L’America

di Andrea Khaldi (Rumigal)


La possibilità della Civiltà.
Comunicare.
Possiamo tendere una mano per donare aiuto come per respingere il prossimo.
Ogni anima è racchiusa in un corpo che lo rende unico e distante. Il suono della mia voce non può mai davvero raggiungere il tuo orecchio.
Ogni anima parla una sua lingua sconosciuta ed intraducibile. Viviamo l’uno accanto all’altro eppure siamo sempre separati da un confine sottile e per molti invisibile.
Tale confine è ciò che ci rende unici.
L’unicità ci rende soli.
Essere soli ci rende vivi.


A Jenny avevano raccontato una storia fantastica. Da qualche parte in America, nel bagno di un bar, una ragazza aveva trovato un numero di telefono scritto sul muro.
“Chiamami e ti regalerò una giornata indimenticabile”, così c’era scritto. Lei aveva provato, per farsi due risate, ed aveva risposto un ragazzo che poi l’aveva davvero invitata ad uscire un giorno e davvero le aveva regalato una giornata indimenticabile, tra passeggiate in un parco, giro sul lago e cena a lume di candela.
E Jenny era sempre stata una ragazza romantica, di quelle che soffrono per amore e credono che i sogni si avverino se ci credi abbastanza. Così aveva deciso di scrivere anche lei quella stessa frase, avrebbe regalato lei stessa una giornata indimenticabile a colui o colei che avesse avuto il coraggio di chiamare il suo numero.
Qualche tempo dopo qualcuno l’aveva davvero chiamata. Si erano messi d’accordo per vedersi da lì a qualche giorno. Peccato che la sera prima, mentre si trovava in cucina a preparare mangiare per il pic-nic che aveva programmato, le era venuto un aneurisma cerebrale che l’aveva uccisa.
Così, il giorno dopo Barry era rimasto per quasi un’ora ad aspettare nel bar dove si erano dati appuntamento.
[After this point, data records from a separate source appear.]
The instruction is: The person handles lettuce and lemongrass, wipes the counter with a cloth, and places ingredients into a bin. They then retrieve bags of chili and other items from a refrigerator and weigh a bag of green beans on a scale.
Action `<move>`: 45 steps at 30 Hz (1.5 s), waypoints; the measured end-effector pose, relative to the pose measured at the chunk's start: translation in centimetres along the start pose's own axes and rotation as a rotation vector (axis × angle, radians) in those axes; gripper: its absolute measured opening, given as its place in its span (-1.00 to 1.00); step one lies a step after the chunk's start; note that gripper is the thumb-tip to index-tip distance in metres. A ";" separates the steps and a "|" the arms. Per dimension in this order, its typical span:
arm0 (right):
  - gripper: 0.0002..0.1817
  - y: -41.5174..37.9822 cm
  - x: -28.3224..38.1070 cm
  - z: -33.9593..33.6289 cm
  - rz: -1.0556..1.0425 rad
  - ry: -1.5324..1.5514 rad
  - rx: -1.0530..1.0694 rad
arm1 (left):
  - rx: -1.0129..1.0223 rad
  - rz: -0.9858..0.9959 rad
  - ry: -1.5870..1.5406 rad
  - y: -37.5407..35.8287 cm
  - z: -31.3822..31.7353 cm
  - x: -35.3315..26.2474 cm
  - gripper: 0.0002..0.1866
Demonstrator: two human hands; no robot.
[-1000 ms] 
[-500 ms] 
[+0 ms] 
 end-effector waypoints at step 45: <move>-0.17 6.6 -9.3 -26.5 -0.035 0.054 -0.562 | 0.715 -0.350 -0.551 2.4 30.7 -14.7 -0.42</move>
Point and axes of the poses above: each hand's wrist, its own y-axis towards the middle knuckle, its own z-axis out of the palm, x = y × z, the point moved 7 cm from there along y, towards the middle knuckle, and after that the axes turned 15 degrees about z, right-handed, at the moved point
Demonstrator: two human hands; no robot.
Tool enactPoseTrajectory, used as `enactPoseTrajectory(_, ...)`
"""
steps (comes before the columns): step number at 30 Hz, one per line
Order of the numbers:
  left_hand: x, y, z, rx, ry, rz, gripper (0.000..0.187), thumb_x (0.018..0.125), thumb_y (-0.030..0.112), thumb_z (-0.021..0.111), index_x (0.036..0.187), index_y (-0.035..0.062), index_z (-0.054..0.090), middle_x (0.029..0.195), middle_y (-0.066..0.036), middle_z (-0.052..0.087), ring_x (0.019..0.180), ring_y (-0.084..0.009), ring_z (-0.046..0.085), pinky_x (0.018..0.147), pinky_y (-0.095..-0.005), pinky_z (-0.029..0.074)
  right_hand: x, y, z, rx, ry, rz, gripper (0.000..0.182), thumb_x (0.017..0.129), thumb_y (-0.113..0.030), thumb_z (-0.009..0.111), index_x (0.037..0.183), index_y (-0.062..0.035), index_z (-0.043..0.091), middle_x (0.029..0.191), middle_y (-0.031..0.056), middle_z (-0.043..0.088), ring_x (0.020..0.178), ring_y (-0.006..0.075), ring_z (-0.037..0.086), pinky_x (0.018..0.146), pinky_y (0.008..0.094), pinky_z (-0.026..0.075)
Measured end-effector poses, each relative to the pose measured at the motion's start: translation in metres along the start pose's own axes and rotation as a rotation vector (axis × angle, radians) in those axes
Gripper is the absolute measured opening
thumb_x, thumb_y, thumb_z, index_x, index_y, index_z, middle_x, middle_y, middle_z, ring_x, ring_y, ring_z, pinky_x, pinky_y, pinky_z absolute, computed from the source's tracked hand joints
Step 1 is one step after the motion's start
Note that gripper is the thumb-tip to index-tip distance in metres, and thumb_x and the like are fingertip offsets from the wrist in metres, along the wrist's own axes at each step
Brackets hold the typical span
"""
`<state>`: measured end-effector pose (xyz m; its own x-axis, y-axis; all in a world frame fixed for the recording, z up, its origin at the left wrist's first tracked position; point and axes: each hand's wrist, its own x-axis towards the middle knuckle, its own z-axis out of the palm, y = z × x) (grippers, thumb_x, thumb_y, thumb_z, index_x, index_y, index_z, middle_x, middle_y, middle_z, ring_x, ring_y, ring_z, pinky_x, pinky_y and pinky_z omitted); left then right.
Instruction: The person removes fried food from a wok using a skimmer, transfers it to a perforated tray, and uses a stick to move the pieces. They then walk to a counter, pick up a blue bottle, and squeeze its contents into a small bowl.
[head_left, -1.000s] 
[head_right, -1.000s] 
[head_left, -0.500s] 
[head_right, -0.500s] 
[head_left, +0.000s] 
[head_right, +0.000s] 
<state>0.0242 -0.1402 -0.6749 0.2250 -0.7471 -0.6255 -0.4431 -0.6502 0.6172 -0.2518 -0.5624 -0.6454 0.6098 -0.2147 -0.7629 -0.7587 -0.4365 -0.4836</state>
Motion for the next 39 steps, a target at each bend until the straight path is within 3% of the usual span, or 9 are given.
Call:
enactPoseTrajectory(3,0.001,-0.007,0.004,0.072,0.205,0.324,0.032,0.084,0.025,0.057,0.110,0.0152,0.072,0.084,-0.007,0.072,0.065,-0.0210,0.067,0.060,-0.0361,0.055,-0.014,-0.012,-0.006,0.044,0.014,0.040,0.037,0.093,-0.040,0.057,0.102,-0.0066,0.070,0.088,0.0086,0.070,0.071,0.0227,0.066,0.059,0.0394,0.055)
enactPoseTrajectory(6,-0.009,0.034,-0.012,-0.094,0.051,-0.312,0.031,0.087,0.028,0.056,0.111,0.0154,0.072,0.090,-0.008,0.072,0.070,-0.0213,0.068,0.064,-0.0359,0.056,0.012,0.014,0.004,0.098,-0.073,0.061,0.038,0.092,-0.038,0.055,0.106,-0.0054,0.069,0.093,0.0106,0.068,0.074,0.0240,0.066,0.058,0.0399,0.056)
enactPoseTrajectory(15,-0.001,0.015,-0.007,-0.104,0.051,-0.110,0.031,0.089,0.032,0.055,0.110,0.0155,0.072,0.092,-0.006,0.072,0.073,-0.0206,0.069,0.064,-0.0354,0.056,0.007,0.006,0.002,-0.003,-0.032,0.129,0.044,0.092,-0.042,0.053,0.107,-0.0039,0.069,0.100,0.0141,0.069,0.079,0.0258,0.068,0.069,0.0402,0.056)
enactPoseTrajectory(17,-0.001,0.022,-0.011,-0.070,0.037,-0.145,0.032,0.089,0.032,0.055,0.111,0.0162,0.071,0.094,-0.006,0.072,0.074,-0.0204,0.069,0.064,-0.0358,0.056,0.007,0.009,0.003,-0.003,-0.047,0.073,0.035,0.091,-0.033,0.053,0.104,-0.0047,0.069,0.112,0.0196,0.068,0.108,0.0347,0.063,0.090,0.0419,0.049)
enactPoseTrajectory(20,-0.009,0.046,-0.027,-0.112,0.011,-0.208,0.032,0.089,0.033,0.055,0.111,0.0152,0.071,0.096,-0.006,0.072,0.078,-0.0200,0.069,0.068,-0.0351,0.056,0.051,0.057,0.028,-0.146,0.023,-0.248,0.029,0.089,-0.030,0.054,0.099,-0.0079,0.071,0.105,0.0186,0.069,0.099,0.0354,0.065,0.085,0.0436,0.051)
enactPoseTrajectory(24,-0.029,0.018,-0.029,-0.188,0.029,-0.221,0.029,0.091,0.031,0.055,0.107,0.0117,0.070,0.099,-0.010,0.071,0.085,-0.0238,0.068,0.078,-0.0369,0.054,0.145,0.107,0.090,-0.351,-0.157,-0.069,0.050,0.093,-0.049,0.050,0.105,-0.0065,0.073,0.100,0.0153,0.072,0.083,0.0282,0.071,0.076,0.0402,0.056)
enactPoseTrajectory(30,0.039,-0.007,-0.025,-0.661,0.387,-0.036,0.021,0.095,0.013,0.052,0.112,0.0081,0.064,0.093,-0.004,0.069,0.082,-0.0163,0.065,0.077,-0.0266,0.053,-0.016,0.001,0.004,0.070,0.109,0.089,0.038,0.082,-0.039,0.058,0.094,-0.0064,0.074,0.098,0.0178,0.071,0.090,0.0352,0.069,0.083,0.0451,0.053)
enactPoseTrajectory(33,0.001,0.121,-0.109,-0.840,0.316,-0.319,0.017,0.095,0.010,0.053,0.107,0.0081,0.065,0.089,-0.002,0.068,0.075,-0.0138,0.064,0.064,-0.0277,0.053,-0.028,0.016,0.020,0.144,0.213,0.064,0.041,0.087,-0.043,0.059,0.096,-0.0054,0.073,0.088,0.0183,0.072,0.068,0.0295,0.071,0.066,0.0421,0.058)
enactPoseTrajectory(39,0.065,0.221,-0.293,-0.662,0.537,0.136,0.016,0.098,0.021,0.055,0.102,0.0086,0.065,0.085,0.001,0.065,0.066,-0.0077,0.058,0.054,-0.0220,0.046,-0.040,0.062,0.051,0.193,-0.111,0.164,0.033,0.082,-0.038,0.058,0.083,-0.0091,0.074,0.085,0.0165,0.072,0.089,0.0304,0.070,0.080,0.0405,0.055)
Per uno come lui, talmente timido e sensibile che non era quasi mai riuscito a parlare con una ragazza, c’era voluto un coraggio pazzesco a decidere di chiamare quel numero. Era stata una di quelle follie possibili solo per i disperati ed i sognatori, coloro insomma che cercano sempre un modo per evadere dai limiti in cui la quotidianità ci rinchiude.
Trovare un numero che prometteva una giornata indimenticabile. Certo, la calligrafia sembrava dolce, curata. Forse poteva capitare anche a lui una storia come quella che aveva sentito, di quella ragazza in America che, chiamando un numero in un bagno di un bar, aveva vissuto un’esperienza da sogno.
Ma mentre aspettava, Barry aveva pensato ancora una volta che questa non è l’America. Che l’America non esiste. Che se trovi un numero in un bagno sarà sicuramente uno scherzo e magari quella ragazza lo stava guardando proprio adesso nascosta fuori dalla vetrina del locale.
Alla fine, Barry si era alzato e aveva sbattuto contro la cameriera, macchiandosi la giacca di un cocktail al gusto di fragola. Prima che lei potesse chiedere scusa, lui era corso fuori, via dal locale, ed era finito addosso ad una donna che era quasi caduta a terra e lo aveva mandato a quel paese vedendo che lui era fuggito via.